Na Noruega, nos locais em que trabalham dois ou mais empregadores, a responsabilidade da coordenação das questões relacionadas com segurança e meio ambiente de trabalho é da empresa principal. Na Suíça, os empresários que têm trabalhadores atuando no mesmo local deverão estabelecer acordo de cooperação para as questões de higiene no trabalho; entretanto, quando o empregador utiliza serviços contratados, sua responsabilidade estende-se aos trabalhadores da empresa fornecedora. Cotejando-se as diretrizes estrangeiras, podemos concluir que, no ordenamento pátrio, a mesma responsabilidade é outorgada à empresa principal, tomadora dos serviços. É que os serviços executados pelo empregado da empresa prestadora dos serviços (empresa contratada) desenvolvem-se no âmbito da tomadora (empresa contratante). E, nesta empresa são de observância obrigatória as normas que protegem a saúde e a segurança do trabalhador, aplicáveis a todos os prestadores de serviços, sem distinção. Ao cumprirem suas obrigações, os empregados da empresa contratada devem beneficiarse das mesmas conseqüências emergentes da aplicação das normas que protegem a segurança e a saúde do trabalhador. Tais normas são de ordem pública, impostas pelo Estado por motivos superiores de segurança pública. Importam em limitação à garantia de liberdade da empresa e representam emanação do poder de polícia exercido pelo Estado em proveito da coletividade. Portanto, a aplicação de tais normas transcendem o âmbito contratual, no sentido de que não é necessário o suporte de um contrato de trabalho para sua incidência.

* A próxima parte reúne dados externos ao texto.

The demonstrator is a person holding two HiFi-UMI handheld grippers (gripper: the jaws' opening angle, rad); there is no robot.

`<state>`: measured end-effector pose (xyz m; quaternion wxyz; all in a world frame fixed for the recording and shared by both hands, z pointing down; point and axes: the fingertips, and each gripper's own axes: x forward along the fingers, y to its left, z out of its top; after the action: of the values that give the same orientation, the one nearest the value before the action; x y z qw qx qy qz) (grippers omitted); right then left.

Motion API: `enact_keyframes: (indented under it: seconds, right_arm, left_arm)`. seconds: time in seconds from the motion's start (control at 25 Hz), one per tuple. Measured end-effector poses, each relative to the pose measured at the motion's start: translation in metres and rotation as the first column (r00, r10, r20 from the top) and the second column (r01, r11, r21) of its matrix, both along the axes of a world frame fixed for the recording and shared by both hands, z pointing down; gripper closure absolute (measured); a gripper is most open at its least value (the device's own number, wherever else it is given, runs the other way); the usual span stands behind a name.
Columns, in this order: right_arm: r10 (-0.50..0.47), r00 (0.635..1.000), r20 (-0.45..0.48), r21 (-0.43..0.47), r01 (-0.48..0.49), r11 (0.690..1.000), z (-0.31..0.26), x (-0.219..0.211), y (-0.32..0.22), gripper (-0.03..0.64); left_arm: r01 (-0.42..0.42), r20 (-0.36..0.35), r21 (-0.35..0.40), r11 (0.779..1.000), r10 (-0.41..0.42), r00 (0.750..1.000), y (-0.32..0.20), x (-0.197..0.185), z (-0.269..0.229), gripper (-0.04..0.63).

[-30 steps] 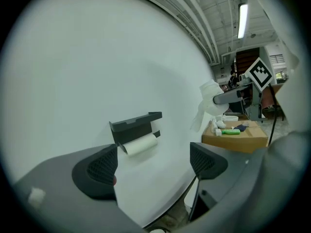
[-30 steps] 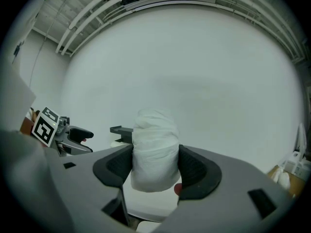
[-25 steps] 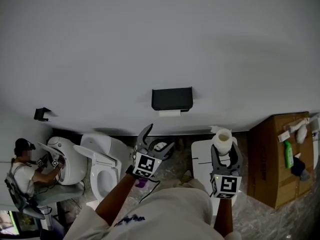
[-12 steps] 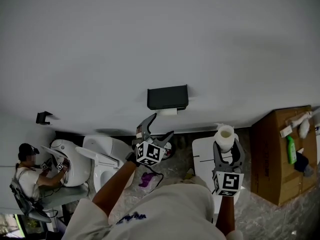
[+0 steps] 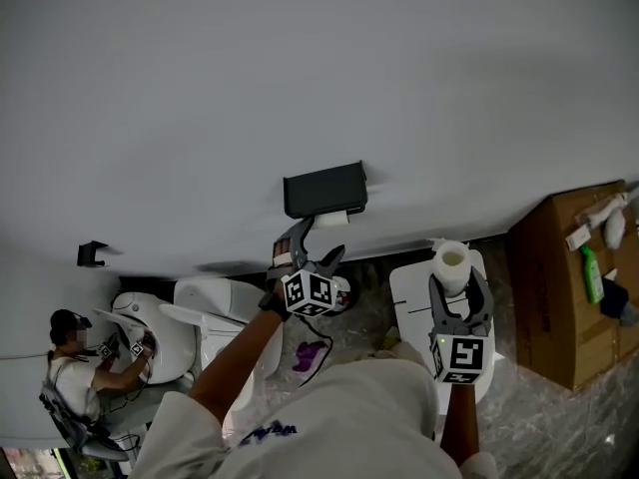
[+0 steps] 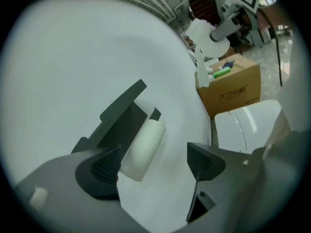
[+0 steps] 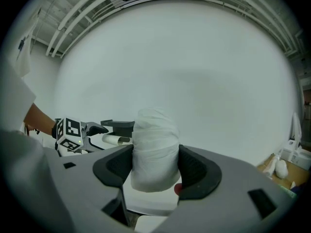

Apesar de não estarem vinculados à empresa contratante por uma relação de emprego, os empregados da empresa contratada têm direito às medidas preconizadas pelas normas de saúde e segurança do trabalho. Essas normas são aplicáveis, independentemente da existência de relações contratuais, a quantos prestem serviços no âmbito daquela empresa. Portanto, a empresa contratante deve respeitar as normas de saúde e segurança do trabalhador tanto em relação a seus próprios empregados quanto aos empregados da empresa contratada. O bem jurídico protegido pelas normas de saúde e segurança do trabalho é uno, diz respeito a qualquer empregado, seja da empresa contratante seja da empresa contratada. Portanto, as normas que dispensam proteção ao trabalhador quanto à saúde e à segurança sujeitam a empresa contratante não só em face de seus próprios empregados, mas também perante os empregados da empresa contratada. Por último, saliente-se que a aplicação das normas em apreço por parte da empresa contratante ao empregado da contratada não servirá jamais de argumento em prol do reconhecimento de relação empregatícia entre ambos, porque tal aplicação prescinde da existência de um contrato de trabalho. As normas de saúde e segurança do trabalho não regulam obrigações contratuais: têm em mira interesse maior, que assiste mais à sociedade do que propriamente a cada trabalhador, delas beneficiário.